Обратите внимание, что вы можете использовать многострочность с """
. Пример без труб:
shell:
"""
bedtools .... {input} > tempFile
bcftools .... tempFile > tempFile2
whatever .... tempFile2 > {output}
"""
Проблема заключается в том, чтобы избежать двойных кавычек, но нужно добавить немного больше о форматировании и каналах.
Я предпочитаю синтаксис, заключающийся в переносе каждой строки в "
так что строки могут быть лучше расположены:
rule bedtools:
input:
invcf="/path/to/my.vcf.gz",
bedgz="/path/to/my.bed.gz"
output:
outvcf="my.filtered.vcf.gz"
shell:
"/Tools/bedtools2/bin/bedtools "
"intersect "
"-a {input.invcf} "
"-b {input.bedgz} "
"-header -wa "
"| /Tools/bcftools/bcftools "
"annotate "
"-c CHROM,FROM,TO,GENE "
"-h <(echo '##INFO=<ID=GENE,Number=1,Type=String,Description=\"Gene name\">') "
"> {output.outvcf}"
Я считаю, что этот аргумент легче увидеть, и его легче изменить, перемещая строки. Но обратите внимание, что конечный пробел каждой строки требуется, и вы должны использовать явную новую строку,\n
, если вам нужна отдельная команда. Когда приглашение напечатано, вывод будет красиво оформлен. С"""
синтаксис, вы должны экранировать каждую новую строку с помощью \
в конце и пробелы в начале строки сохраняются при печати.
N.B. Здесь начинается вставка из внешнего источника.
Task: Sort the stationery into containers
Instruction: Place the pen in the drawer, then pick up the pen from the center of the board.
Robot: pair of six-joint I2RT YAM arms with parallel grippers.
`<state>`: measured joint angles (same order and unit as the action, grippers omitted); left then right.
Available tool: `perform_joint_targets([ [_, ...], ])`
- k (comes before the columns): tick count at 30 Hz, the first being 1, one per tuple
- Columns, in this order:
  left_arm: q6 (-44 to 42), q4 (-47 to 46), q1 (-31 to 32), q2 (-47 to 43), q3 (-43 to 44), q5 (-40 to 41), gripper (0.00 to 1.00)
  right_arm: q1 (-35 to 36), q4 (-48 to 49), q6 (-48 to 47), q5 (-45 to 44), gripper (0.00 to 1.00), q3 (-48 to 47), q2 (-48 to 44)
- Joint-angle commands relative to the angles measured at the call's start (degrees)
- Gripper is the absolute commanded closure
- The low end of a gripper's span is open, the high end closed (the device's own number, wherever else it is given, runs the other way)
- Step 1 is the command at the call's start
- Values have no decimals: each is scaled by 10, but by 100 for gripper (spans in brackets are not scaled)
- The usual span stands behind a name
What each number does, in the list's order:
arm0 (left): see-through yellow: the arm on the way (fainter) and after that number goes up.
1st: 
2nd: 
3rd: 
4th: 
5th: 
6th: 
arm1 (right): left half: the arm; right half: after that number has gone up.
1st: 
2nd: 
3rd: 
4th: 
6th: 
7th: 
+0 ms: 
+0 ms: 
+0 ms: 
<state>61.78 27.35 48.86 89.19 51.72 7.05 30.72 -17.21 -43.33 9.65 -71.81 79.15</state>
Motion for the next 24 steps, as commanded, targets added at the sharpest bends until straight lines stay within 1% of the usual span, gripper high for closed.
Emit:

Если у вас много работы по трубопроводу, проверьте флажок трубы. Вы пишете свой первый шаг как правило, а snakemake создает именованный канал между правилами, отправляя их как группу:
rule bedtools_intersect:
input:
invcf="/path/to/my.vcf.gz",
bedgz="/path/to/my.bed.gz"
output:
outvcf=pipe("my.intersected.vcf.gz")
shell:
"/Tools/bedtools2/bin/bedtools "
"intersect "
"-a {input.invcf} "
"-b {input.bedgz} "
"-header -wa "
"> {output.outvcf}"
rule bcftools_annotate:
input:
invcf="my.intersected.vcf.gz"
output:
outvcf="my.filtered.vcf.gz"
shell:
"/Tools/bcftools/bcftools "
"annotate "
"-c CHROM,FROM,TO,GENE "
"-h <(echo '##INFO=<ID=GENE,Number=1,Type=String,Description=\"Gene name\">') "
"{input.invcf} "
"> {output.outvcf}"
Преимущество состоит в том, что вы можете повторно использовать каждое правило по всему конвейеру для пересечения или аннотирования, избегая при этом временных файлов.